Background: This study aimed to investigate the expression pattern of astrocyte-derived STC1 in TLE and elucidate the molecular mechanisms by which STC1 regulates neuroinflammation and seizures through the NF-κB signaling pathway.

Methods: A TLE model was established by intrahippocampal injection of kainic acid (KA) in mice. STC1 expression levels and cellular localization in the hippocampus of TLE mice were examined. Adeno-associated virus-mediated gene overexpression and shRNA knockdown approaches were employed to investigate the effects of STC1 on neuroinflammatory responses, neuronal survival, and seizure activity. qRT-PCR and immunofluorescence methods were further utilized to evaluate inflammatory cytokine levels and NF-κB signaling pathway activity.

Results: STC1 expression was upregulated in hippocampal tissues of TLE mice, with double immunofluorescence showing STC1 predominantly localized in GFAP-positive reactive astrocytes.
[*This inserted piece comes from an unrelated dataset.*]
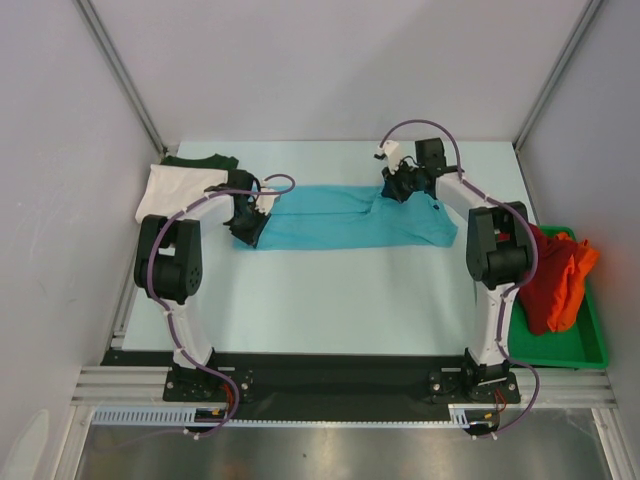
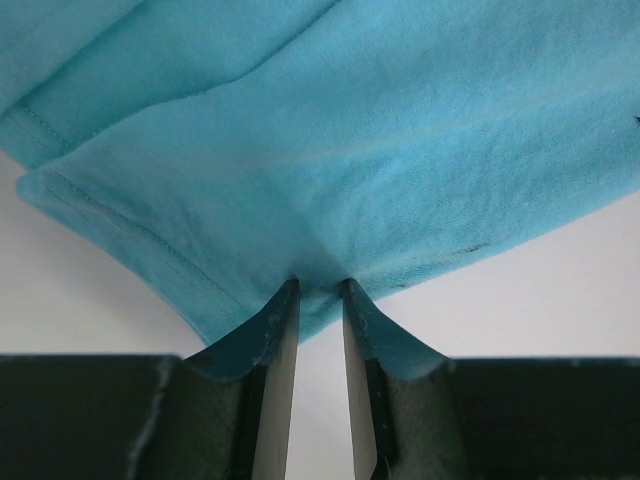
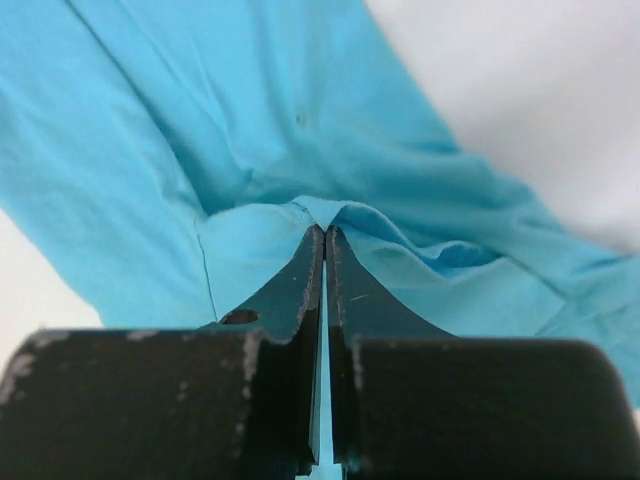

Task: Fold and stack the t-shirts
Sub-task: Fold the tshirt

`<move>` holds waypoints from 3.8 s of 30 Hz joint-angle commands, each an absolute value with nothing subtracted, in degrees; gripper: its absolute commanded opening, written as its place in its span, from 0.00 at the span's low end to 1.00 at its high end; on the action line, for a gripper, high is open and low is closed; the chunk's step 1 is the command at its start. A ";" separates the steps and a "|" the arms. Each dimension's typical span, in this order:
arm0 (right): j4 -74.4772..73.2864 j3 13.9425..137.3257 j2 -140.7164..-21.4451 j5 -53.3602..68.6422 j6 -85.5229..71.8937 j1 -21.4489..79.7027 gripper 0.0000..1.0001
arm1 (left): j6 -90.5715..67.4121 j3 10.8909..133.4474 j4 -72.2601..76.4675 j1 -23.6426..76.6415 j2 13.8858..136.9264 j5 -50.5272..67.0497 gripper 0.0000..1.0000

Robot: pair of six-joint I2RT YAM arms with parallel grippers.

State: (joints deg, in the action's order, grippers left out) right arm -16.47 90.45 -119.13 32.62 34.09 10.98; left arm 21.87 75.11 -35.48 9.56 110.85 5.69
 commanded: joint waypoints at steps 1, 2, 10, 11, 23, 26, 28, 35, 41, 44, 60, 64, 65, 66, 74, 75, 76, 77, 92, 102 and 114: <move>-14.77 94.39 -121.98 32.78 34.63 12.56 0.00 | 21.45 74.36 -33.93 9.05 111.18 3.69 0.29; -14.85 95.35 -122.43 32.70 34.63 12.83 0.00 | 21.53 74.36 -33.93 9.14 111.18 3.60 0.29; -10.73 96.16 -122.88 26.73 32.96 15.82 0.50 | 21.45 74.53 -34.01 9.05 110.13 3.17 0.28; -10.29 95.80 -121.30 25.33 32.26 15.91 0.54 | 21.45 74.44 -33.93 9.05 109.43 3.16 0.27; -10.10 83.78 -109.25 22.67 26.98 9.85 0.57 | 24.08 68.46 -29.97 9.14 101.77 2.81 0.25; -11.42 78.95 -107.49 22.68 27.86 9.05 0.57 | 25.39 70.57 -32.42 9.14 103.18 4.65 0.29; -11.95 77.44 -106.53 22.59 28.47 8.53 0.56 | 28.37 71.37 -34.27 9.05 103.45 6.32 0.34; -11.95 73.83 -103.28 21.80 29.44 8.00 0.57 | 38.05 73.30 -36.03 9.05 106.17 4.13 0.46; -12.22 71.37 -100.46 21.18 30.50 7.82 0.58 | 42.45 74.44 -40.07 8.79 109.42 3.61 0.45; -12.22 70.40 -99.14 21.01 30.67 7.74 0.58 | 43.42 75.41 -41.65 8.79 110.30 3.43 0.43; -8.18 67.49 -101.05 18.99 28.83 5.01 0.60 | 45.88 69.08 -39.37 10.72 110.04 -0.53 0.00; -7.21 74.24 -106.25 18.02 27.07 4.04 0.60 | 44.65 67.59 -40.78 11.16 106.98 -0.44 0.00; -7.03 75.31 -107.30 17.93 27.07 3.87 0.60 | 44.65 67.24 -41.48 11.34 106.44 -0.44 0.00; -6.68 76.54 -108.18 17.76 27.16 3.87 0.60 | 44.56 66.54 -41.83 12.03 105.83 -0.44 0.00; -6.42 84.90 -118.02 15.56 28.12 3.78 0.61 | 42.02 62.06 -44.64 16.34 98.36 -0.44 0.01; -6.42 85.86 -118.56 15.47 28.12 3.78 0.61 | 41.32 61.44 -44.91 16.78 97.39 -0.44 0.00; -6.50 86.30 -119.17 15.21 28.04 3.78 0.61 | 41.05 61.17 -45.17 16.96 96.95 -0.44 0.00; -6.68 86.66 -120.05 14.94 27.69 3.78 0.62 | 40.70 60.91 -45.70 16.96 96.77 -0.44 0.00; -12.20 101.14 -130.34 13.18 23.56 4.04 0.63 | 39.38 58.71 -49.13 17.84 93.95 -0.79 0.00; -18.36 106.00 -134.47 13.36 17.41 4.57 0.65 | 38.15 59.59 -49.83 18.28 93.61 -0.44 0.00; -31.03 126.82 -146.77 18.44 14.69 5.62 0.60 | 36.39 57.83 -51.15 21.88 90.97 -1.76 0.00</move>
STC1 overexpression significantly exacerbated KA-induced neuroinflammation, along with enhanced microglial activation. STC1 knockdown attenuated neuroinflammatory responses. Nissl staining and NeuN immunohistochemistry confirmed that STC1 aggravated KA-induced neuronal loss. STC1 overexpression promoted p65 phosphorylation and nuclear translocation, activating the NF-κB signaling pathway.
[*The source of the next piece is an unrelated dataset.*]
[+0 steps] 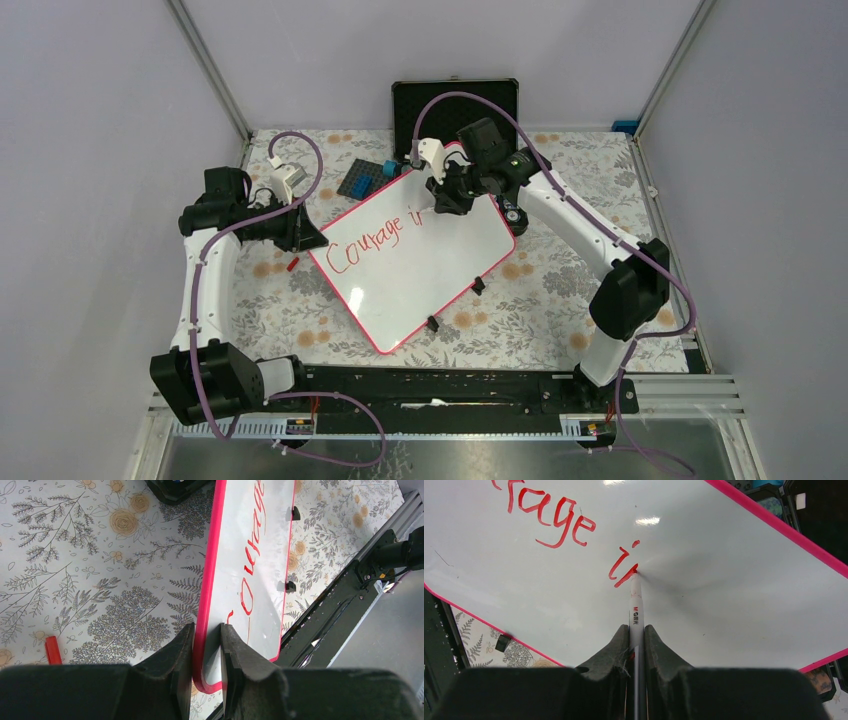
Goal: Write a sentence on the whiteboard
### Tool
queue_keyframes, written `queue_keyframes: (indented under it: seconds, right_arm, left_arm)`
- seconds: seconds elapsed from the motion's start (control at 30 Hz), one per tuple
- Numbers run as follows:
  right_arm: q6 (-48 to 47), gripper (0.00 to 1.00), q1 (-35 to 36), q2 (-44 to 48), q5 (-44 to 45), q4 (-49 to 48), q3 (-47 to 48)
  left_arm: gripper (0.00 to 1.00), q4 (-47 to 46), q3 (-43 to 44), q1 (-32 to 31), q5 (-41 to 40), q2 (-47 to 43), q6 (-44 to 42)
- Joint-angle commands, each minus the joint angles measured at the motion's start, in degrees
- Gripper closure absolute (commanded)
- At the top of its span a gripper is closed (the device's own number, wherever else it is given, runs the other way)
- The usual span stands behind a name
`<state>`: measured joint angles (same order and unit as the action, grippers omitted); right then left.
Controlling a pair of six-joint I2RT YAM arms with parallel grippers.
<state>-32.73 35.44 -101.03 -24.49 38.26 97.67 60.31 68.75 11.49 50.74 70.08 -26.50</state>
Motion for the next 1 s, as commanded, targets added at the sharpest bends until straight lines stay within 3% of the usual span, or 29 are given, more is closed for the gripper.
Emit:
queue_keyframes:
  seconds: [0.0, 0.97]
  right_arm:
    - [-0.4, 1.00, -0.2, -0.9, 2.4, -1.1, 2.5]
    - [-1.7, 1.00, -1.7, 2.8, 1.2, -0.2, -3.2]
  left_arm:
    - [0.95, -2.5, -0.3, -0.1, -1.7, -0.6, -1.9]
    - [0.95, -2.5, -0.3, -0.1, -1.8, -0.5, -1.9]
Conclusion: This study reveals the molecular mechanism by which astrocyte-derived STC1 promotes TLE-associated neuroinflammation and neuronal injury through activation of the NF-κB signaling pathway, elucidating the crucial role of the astrocyte-STC1-NF-κB axis in epileptogenesis.

NF-κB; Stanniocalcin-1 (STC1); TLE; astrocyte activation; neuroinflammation.